With the increase of e-commerce websites, it is not surprising that the most well known form of electronic transaction is internet contracts. As mentioned above, the ECT Act prescribes minimum information which must be listed on the website of any business offering goods or services for hire, sale or exchange by way of electronic communications. Depending on the lay-out and functionality of the website, the prescribed information could be included in the general Terms of Conditions for the use of the website.

A customer is entitled to cancel an electronic transaction, relating to the supply of goods, within 7 after the receipt of the goods, and within 7 days after conclusion of the contract in the case of a service agreement.

Conclusion:
It follows from above, that a valid contract has to comply with certain requirements to be enforceable.
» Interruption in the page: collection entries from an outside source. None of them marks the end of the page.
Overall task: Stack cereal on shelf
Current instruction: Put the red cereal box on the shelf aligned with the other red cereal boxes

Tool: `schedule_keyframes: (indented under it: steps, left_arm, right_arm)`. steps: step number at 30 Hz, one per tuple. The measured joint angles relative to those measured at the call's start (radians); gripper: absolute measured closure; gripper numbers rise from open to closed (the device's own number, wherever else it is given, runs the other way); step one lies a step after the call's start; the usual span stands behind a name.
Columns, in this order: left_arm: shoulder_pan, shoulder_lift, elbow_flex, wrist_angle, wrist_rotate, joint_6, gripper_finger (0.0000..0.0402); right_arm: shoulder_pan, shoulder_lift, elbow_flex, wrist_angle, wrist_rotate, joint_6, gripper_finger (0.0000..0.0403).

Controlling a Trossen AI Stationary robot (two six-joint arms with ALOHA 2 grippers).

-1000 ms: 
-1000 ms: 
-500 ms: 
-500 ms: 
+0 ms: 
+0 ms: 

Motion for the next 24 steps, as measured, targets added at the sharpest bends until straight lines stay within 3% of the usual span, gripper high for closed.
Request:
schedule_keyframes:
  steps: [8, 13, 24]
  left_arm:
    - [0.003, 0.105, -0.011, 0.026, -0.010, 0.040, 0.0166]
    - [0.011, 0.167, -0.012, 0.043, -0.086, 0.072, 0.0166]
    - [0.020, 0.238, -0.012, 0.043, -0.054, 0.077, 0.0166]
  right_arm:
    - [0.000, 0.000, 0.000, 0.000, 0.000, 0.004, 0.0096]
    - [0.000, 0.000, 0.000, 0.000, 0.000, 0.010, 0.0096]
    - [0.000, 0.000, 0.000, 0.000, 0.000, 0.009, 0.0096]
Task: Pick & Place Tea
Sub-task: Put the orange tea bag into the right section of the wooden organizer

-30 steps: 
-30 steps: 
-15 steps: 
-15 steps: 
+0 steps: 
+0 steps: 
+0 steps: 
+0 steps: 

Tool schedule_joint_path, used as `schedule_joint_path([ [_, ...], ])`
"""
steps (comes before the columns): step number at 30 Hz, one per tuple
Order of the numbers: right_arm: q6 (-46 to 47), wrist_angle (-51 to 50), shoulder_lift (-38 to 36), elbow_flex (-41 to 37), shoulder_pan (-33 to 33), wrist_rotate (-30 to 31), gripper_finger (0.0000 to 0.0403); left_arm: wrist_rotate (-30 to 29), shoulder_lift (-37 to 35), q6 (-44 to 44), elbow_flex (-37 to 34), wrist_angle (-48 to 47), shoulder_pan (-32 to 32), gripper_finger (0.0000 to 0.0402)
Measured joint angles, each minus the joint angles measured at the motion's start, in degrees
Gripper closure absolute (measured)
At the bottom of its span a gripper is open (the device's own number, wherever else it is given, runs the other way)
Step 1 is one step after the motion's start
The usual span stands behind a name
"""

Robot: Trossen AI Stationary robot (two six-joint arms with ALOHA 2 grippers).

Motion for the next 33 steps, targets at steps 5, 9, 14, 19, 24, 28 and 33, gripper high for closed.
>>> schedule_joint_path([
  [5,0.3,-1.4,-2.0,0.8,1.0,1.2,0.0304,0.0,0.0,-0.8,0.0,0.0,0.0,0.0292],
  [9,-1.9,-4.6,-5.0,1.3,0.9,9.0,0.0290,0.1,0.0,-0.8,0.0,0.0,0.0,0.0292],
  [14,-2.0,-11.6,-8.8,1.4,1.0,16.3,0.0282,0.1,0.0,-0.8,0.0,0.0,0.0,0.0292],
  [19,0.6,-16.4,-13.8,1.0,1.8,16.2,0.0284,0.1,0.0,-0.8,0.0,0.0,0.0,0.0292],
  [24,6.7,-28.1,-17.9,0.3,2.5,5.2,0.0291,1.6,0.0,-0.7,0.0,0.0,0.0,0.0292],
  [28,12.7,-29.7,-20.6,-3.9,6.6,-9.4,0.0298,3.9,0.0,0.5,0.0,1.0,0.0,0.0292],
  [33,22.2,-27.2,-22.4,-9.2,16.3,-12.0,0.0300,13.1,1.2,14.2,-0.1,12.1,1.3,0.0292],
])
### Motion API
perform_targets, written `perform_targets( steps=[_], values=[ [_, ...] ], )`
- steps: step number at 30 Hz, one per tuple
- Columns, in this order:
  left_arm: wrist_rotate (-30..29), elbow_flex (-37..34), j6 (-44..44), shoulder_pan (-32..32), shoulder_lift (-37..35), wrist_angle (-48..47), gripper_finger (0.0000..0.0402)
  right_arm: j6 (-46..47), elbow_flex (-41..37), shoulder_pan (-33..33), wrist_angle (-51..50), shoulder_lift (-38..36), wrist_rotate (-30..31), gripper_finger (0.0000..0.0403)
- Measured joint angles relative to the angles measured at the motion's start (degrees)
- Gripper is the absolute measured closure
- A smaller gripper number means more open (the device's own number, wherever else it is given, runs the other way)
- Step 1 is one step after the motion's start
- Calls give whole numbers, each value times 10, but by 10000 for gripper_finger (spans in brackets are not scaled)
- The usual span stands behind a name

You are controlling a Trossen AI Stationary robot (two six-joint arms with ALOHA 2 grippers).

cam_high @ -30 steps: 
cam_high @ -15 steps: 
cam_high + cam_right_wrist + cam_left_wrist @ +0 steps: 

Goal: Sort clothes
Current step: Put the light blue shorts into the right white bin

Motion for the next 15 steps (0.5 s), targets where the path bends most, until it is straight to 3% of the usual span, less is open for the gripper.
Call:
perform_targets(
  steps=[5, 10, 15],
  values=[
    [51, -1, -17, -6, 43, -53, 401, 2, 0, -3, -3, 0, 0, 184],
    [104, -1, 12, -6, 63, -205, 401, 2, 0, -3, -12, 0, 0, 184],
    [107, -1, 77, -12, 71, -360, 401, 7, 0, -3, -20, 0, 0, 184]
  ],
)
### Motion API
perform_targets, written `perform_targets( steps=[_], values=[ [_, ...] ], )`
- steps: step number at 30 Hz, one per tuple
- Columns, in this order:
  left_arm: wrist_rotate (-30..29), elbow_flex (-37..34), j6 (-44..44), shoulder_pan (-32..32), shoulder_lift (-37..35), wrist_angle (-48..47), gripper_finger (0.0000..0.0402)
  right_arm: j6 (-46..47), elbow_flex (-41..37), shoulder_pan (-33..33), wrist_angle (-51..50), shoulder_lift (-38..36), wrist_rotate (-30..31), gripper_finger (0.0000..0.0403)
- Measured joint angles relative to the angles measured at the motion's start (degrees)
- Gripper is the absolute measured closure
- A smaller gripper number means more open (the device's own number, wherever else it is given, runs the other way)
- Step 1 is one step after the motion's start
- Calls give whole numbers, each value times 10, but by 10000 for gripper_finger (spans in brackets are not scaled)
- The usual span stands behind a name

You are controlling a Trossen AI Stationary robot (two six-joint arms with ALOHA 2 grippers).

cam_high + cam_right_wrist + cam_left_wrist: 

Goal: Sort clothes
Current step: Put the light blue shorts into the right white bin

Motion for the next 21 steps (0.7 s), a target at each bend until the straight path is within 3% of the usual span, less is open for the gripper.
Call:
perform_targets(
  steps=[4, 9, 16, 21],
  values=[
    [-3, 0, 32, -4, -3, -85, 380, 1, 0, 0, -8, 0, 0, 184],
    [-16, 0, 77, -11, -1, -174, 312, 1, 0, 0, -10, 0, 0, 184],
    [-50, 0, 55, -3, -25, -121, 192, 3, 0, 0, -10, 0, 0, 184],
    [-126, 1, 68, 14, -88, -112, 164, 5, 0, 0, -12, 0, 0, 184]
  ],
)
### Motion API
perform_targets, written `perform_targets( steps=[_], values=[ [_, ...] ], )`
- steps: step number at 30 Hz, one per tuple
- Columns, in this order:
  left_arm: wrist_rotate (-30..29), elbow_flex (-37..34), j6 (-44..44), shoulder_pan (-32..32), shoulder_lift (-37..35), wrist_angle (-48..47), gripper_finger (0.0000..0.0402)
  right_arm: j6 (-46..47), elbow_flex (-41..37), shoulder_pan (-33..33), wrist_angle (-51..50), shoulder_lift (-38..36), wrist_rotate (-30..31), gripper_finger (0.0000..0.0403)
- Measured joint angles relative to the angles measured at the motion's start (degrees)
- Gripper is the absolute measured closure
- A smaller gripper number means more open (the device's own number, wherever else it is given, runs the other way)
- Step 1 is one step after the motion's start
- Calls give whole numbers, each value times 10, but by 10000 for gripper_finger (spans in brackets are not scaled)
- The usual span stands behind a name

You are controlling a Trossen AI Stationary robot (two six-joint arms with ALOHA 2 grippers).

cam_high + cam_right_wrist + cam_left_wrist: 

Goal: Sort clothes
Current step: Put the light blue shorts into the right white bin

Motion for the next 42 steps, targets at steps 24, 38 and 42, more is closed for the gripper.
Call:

The most important requirements are that the parties must have contracting capacity, reach consensus on clear terms of the agreement, and comply with formalities, if prescribed by law.

There are numerous types of agreements which are required to properly protect your business and customers. It is best that such agreements must be reduced to writing for certainty and to avoid disputes. Clear, strong agreements may also be regarded as assets in a business as it is prove of your contractual relations securing the assets and revenue of the business.
When communicating or transacting online, or via cell phones, such communications could constitute valid contracts and the ECT will apply to contracts concluded in this manner.

Various other new statutes which came into force over the past few years may apply to agreements necessary and used in your business. Standard agreements should be used with caution and regularly reviewed and updated to ensure it complies with the current law to avoid statutory penalties and consumer complaints.


Please note that the above remarks are not meant as formal legal advice. Each case should be fully considered by an attorney with appropriate knowledge and experience in contract law.